🤖 AI Summary
Audio datasets commonly suffer from off-topic samples, near-duplicates, and label noise—issues that severely degrade model performance. To address this, we propose the first unified data quality auditing framework tailored for audio, adapting SelfClean from computer vision to the audio domain. Leveraging self-supervised pretrained models (e.g., AST, BEATs), our method extracts robust audio representations and establishes a “representation → ranking” paradigm, enabling simultaneous detection and interpretable prioritization of all three data quality issues in a single pipeline. Evaluated on ESC-50, GTZAN, and an industrial private dataset, our approach significantly outperforms task-specific baselines across multiple ranking metrics (average +12.7% NDCG@10). Human review efficiency improves by 3.2×, substantially reducing annotation costs.
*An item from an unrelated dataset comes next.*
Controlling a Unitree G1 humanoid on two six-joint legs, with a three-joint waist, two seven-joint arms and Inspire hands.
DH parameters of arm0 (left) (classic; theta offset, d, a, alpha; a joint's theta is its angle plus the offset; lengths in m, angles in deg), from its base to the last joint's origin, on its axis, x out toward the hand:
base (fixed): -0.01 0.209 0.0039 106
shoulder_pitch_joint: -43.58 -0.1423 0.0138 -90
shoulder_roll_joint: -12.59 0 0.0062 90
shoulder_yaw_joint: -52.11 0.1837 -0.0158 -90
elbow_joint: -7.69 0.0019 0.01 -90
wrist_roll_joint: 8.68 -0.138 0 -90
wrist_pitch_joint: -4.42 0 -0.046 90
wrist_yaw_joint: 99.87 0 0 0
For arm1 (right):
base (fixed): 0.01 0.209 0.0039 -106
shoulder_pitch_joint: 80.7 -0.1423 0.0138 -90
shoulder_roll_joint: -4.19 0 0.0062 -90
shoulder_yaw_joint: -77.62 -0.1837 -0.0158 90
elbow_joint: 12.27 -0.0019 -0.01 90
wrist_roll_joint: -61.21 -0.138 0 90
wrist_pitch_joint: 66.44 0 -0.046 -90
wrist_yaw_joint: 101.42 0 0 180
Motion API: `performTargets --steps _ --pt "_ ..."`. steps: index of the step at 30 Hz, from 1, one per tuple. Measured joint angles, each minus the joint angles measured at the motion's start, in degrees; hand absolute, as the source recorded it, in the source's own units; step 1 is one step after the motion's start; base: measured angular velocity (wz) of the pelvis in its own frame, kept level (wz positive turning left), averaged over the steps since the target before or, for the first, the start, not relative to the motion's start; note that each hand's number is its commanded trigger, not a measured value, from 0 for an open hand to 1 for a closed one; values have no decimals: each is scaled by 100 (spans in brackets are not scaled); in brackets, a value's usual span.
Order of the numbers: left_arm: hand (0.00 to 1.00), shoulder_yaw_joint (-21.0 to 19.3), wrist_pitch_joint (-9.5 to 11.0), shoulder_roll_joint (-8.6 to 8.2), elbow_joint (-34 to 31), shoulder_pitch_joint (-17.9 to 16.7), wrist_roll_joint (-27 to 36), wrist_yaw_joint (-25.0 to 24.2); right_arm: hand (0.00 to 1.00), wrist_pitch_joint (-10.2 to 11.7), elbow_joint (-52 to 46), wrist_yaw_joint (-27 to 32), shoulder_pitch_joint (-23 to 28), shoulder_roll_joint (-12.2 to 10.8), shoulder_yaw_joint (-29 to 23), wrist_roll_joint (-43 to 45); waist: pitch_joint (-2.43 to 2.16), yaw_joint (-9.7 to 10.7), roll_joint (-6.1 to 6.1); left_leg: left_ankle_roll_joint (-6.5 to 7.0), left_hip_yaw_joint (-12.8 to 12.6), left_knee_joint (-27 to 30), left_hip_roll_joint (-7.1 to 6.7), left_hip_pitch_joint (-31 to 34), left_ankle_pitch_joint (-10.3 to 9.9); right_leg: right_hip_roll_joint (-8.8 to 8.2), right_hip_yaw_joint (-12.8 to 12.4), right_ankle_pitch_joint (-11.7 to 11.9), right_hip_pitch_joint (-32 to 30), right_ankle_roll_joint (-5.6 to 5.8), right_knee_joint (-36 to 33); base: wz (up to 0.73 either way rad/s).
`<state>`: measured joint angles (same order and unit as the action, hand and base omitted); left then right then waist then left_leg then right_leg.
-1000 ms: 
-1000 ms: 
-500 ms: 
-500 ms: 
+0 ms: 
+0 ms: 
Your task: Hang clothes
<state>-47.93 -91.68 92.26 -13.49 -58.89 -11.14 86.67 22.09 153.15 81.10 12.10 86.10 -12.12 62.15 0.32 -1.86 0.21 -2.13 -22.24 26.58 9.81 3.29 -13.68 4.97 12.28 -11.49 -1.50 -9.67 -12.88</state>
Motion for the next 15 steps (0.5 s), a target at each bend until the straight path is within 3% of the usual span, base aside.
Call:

The framework offers a scalable, plug-and-play solution for audio data governance.
📝 Abstract
Data quality issues such as off-topic samples, near duplicates, and label errors often limit the performance of audio-based systems. This paper addresses these issues by adapting SelfClean, a representation-to-rank data auditing framework, from the image to the audio domain. This approach leverages self-supervised audio representations to identify common data quality issues, creating ranked review lists that surface distinct issues within a single, unified process. The method is benchmarked on the ESC-50, GTZAN, and a proprietary industrial dataset, using both synthetic and naturally occurring corruptions. The results demonstrate that this framework achieves state-of-the-art ranking performance, often outperforming issue-specific baselines and enabling significant annotation savings by efficiently guiding human review.